Available data:
-- Opening Marker --

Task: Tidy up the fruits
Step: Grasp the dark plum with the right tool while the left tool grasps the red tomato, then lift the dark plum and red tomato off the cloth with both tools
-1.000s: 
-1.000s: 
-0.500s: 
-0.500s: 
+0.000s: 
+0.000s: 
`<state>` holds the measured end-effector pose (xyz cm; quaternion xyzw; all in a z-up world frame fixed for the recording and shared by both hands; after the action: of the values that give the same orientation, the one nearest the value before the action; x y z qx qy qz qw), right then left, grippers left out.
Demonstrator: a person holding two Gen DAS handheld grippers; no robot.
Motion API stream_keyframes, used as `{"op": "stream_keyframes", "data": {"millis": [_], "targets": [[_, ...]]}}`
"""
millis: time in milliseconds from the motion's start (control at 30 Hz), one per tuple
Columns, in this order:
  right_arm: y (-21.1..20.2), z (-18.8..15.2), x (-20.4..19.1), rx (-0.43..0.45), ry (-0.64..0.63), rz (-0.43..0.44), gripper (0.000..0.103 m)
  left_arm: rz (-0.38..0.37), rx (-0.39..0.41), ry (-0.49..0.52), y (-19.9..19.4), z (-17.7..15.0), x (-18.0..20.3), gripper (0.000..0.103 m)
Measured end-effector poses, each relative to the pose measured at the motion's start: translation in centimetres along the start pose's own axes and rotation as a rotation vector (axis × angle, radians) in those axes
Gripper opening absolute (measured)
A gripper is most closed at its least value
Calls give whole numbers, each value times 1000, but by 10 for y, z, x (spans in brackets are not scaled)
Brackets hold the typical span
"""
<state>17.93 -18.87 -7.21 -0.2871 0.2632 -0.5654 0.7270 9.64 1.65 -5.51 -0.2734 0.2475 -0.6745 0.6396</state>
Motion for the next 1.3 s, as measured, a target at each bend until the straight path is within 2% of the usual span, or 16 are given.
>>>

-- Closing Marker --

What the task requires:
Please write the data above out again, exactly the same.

Response to the exercise:
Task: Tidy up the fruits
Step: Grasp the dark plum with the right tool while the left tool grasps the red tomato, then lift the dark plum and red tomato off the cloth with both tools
-1.000s: 
-1.000s: 
-0.500s: 
-0.500s: 
+0.000s: 
+0.000s: 
`<state>` holds the measured end-effector pose (xyz cm; quaternion xyzw; all in a z-up world frame fixed for the recording and shared by both hands; after the action: of the values that give the same orientation, the one nearest the value before the action; x y z qx qy qz qw), right then left, grippers left out.
Demonstrator: a person holding two Gen DAS handheld grippers; no robot.
Motion API stream_keyframes, used as `{"op": "stream_keyframes", "data": {"millis": [_], "targets": [[_, ...]]}}`
"""
millis: time in milliseconds from the motion's start (control at 30 Hz), one per tuple
Columns, in this order:
  right_arm: y (-21.1..20.2), z (-18.8..15.2), x (-20.4..19.1), rx (-0.43..0.45), ry (-0.64..0.63), rz (-0.43..0.44), gripper (0.000..0.103 m)
  left_arm: rz (-0.38..0.37), rx (-0.39..0.41), ry (-0.49..0.52), y (-19.9..19.4), z (-17.7..15.0), x (-18.0..20.3), gripper (0.000..0.103 m)
Measured end-effector poses, each relative to the pose measured at the motion's start: translation in centimetres along the start pose's own axes and rotation as a rotation vector (axis × angle, radians) in those axes
Gripper opening absolute (measured)
A gripper is most closed at its least value
Calls give whole numbers, each value times 1000, but by 10 for y, z, x (spans in brackets are not scaled)
Brackets hold the typical span
"""
<state>17.93 -18.87 -7.21 -0.2871 0.2632 -0.5654 0.7270 9.64 1.65 -5.51 -0.2734 0.2475 -0.6745 0.6396</state>
Motion for the next 1.3 s, as measured, a target at each bend until the straight path is within 2% of the usual span, or 16 are given.
>>>

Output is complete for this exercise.